__Task to carry out__. From the data below, please reproduce exactly everything from the line that contains "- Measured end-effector" down to the line that contains "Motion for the", with both ends included.

__Dataset excerpt__.
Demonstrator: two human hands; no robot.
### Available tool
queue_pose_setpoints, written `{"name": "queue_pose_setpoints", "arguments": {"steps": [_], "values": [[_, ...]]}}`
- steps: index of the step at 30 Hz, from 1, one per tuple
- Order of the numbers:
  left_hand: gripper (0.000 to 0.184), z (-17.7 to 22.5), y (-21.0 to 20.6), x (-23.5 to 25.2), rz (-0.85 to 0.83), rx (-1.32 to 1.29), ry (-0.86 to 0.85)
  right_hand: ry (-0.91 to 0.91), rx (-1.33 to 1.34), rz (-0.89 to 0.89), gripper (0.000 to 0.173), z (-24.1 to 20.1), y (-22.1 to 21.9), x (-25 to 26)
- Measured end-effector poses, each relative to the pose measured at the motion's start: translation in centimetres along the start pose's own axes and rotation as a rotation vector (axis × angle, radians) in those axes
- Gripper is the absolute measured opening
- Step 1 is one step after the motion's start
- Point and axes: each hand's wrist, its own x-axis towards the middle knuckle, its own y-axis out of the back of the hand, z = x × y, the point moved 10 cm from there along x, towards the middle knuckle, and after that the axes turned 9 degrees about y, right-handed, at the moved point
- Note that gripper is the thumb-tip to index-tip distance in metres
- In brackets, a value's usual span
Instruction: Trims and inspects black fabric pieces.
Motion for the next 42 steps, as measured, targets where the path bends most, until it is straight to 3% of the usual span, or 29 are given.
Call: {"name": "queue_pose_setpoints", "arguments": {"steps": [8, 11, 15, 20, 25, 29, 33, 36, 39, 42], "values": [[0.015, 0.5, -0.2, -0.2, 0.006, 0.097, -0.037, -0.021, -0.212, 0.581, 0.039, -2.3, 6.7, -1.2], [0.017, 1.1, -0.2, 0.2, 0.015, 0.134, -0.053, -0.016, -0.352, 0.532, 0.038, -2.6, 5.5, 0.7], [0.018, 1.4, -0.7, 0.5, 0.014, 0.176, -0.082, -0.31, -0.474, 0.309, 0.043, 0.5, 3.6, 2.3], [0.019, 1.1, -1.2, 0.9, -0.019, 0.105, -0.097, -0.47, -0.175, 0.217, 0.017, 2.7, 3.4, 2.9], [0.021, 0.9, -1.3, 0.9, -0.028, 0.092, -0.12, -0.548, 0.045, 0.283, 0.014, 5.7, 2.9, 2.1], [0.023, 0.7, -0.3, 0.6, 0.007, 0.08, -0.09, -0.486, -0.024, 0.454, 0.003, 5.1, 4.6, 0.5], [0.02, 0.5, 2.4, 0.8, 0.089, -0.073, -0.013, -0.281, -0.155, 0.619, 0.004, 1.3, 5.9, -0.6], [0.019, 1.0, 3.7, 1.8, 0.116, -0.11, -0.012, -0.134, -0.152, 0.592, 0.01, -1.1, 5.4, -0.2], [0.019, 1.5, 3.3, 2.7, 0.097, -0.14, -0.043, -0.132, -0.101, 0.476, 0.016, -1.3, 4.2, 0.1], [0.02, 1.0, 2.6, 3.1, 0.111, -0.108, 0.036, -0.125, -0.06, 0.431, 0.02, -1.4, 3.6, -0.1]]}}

__Response to this exercise__.
- Measured end-effector poses, each relative to the pose measured at the motion's start: translation in centimetres along the start pose's own axes and rotation as a rotation vector (axis × angle, radians) in those axes
- Gripper is the absolute measured opening
- Step 1 is one step after the motion's start
- Point and axes: each hand's wrist, its own x-axis towards the middle knuckle, its own y-axis out of the back of the hand, z = x × y, the point moved 10 cm from there along x, towards the middle knuckle, and after that the axes turned 9 degrees about y, right-handed, at the moved point
- Note that gripper is the thumb-tip to index-tip distance in metres
- In brackets, a value's usual span
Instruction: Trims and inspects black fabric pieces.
Motion for the next 42 steps, as measured, targets where the path bends most, until it is straight to 3% of the usual span, or 29 are given.

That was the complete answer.